Unitization of Normed Algebra is Unital Normed Algebra
Theorem
Let $\GF \in \set {\R, \C}$.
Let $\struct {A, \norm {\, \cdot \,} }$ be a normed algebra that is not unital as an algebra.
Let $A_+$ be the unitization of $A$.
Define $\norm {\, \cdot \,}_{A_+} : A_+ \to \hointr 0 \infty$ by:
- $\norm {\tuple {x, \lambda} }_{A_+} = \norm x + \cmod \lambda$
for each $\tuple {x, \lambda} \in A_+$.
Then $\struct {A_+, \norm {\, \cdot \,}_{A_+} }$ is a unital normed algebra.
Proof
From Unitization of Algebra over Field is Unital Algebra over Field, $A_+$ is a unital algebra.
We show that $\norm {\, \cdot \,}_{A_+}$ is an algebra norm and that $\norm { {\mathbf 1}_{A_+} } = 1$.
Proof of Norm Axiom $\text N 1$: Positive Definiteness
Suppose that $\tuple {x, \lambda} \in A_+$ is such that:
- $\norm {\tuple {x, \lambda} }_{A_+} = 0$
Then, we have:
- $\norm x + \cmod \lambda = 0$
So $\norm x = 0$ and $\cmod \lambda = 0$.
From Norm Axiom $\text N 1$: Positive Definiteness, we obtain that $x = {\mathbf 0}_X$.
Since $\cmod \lambda = 0$, we have $\lambda = 0$.
So we have $\tuple {x, \lambda} = {\mathbf 0}_{A_+}$.

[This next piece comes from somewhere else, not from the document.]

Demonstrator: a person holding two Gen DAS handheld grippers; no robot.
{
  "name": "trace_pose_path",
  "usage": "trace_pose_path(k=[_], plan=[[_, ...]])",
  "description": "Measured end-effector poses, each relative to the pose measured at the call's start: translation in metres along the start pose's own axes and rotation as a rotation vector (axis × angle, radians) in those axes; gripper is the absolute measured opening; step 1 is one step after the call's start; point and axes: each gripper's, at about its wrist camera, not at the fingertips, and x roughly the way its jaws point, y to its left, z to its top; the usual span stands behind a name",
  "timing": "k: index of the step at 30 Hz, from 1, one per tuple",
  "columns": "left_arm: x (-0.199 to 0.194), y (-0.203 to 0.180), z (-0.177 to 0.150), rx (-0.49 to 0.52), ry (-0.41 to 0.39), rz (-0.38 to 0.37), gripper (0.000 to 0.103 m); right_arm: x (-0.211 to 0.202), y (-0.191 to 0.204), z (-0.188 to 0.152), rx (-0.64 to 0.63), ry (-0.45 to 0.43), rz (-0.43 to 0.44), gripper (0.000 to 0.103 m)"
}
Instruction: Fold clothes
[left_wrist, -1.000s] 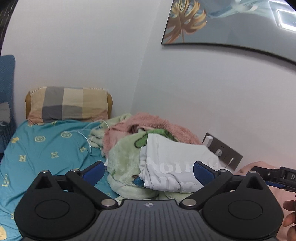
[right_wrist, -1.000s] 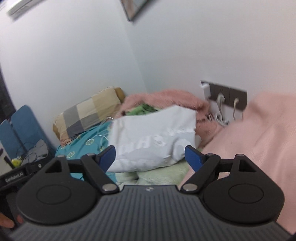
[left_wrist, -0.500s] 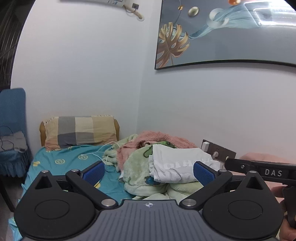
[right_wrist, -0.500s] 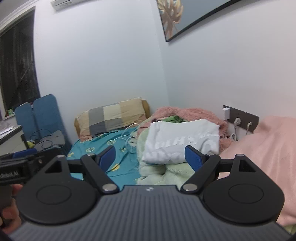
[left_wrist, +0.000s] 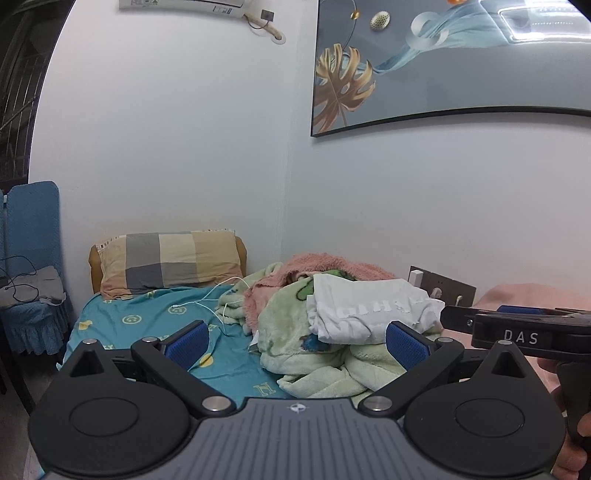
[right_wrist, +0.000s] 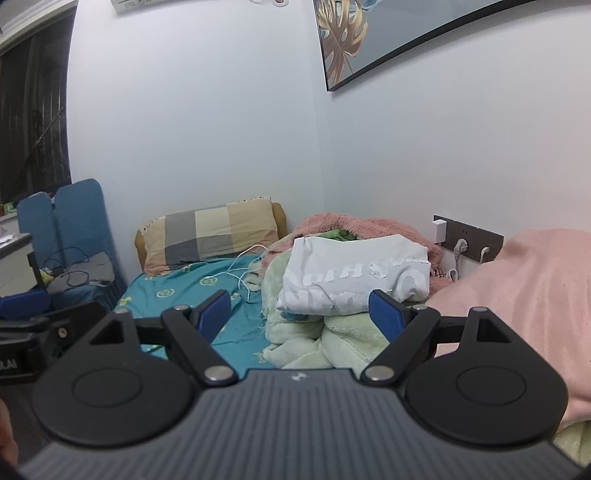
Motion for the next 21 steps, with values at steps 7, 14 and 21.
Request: trace_pose_path(k=[7, 14, 21], plan=[[0.002, -0.002, -0.003, 0.011, 0.008, 0.008, 0.103, 0.001, 0.003, -0.001, -0.017, 0.009, -0.01, 0.083], [0.002, -0.001, -0.002, 0.013, 0.003, 0.007, 0.103, -0.006, 0.006, -0.001, -0.036, 0.001, -0.023, 0.083], [0.0, 0.0, -0.001, 0.016, -0.001, 0.012, 0.103, -0.014, 0.01, 0.002, -0.054, -0.013, -0.034, 0.083]])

Hence we have proved Norm Axiom $\text N 1$: Positive Definiteness.
$\Box$
Proof of Norm Axiom $\text N 2$: Positive Homogeneity
Let $\tuple {x, \lambda} \in A_+$.
Let $\mu \in \GF$.
Then, we have:
\(\ds \norm {\mu \tuple {x, \lambda} }_{A_+}\) | \(=\) | \(\ds \norm {\tuple {\mu x, \lambda \mu} }_{A_+}\) | ||||||||||||
\(\ds \) | \(=\) | \(\ds \norm {\mu x} + \cmod {\lambda \mu}\) | ||||||||||||
\(\ds \) | \(=\) | \(\ds \cmod \mu \norm x + \cmod \mu \cmod \lambda\) | Norm Axiom $\text N 2$: Positive Homogeneity | |||||||||||
\(\ds \) | \(=\) | \(\ds \cmod \mu \norm {\tuple {x, \lambda} }_{A_+}\) |
So we have proved Norm Axiom $\text N 2$: Positive Homogeneity.
$\Box$
Proof of Norm Axiom $\text N 3$: Triangle Inequality
Let $\struct {x, \lambda}, \struct {y, \mu} \in A_+$.
Then, we have:
\(\ds \norm {\tuple {x, \lambda} + \tuple {y, \mu} }_{A_+}\) | \(=\) | \(\ds \norm {\tuple {x + y, \lambda + \mu} }_{A_+}\) | ||||||||||||
\(\ds \) | \(=\) | \(\ds \norm {x + y} + \cmod {\lambda + \mu}\) | ||||||||||||
\(\ds \) | \(\le\) | \(\ds \norm x + \norm y + \cmod \lambda + \cmod \mu\) | Norm Axiom $\text N 3$: Triangle Inequality | |||||||||||
\(\ds \) | \(=\) | \(\ds \norm {\tuple {x, \lambda} }_{A_+} + \norm {\tuple {y, \mu} }_{A_+}\) |
So we have proved Norm Axiom $\text N 3$: Triangle Inequality.
$\Box$
Proof of Submultiplicativity
Let $\struct {x, \lambda}, \struct {y, \mu} \in A_+$.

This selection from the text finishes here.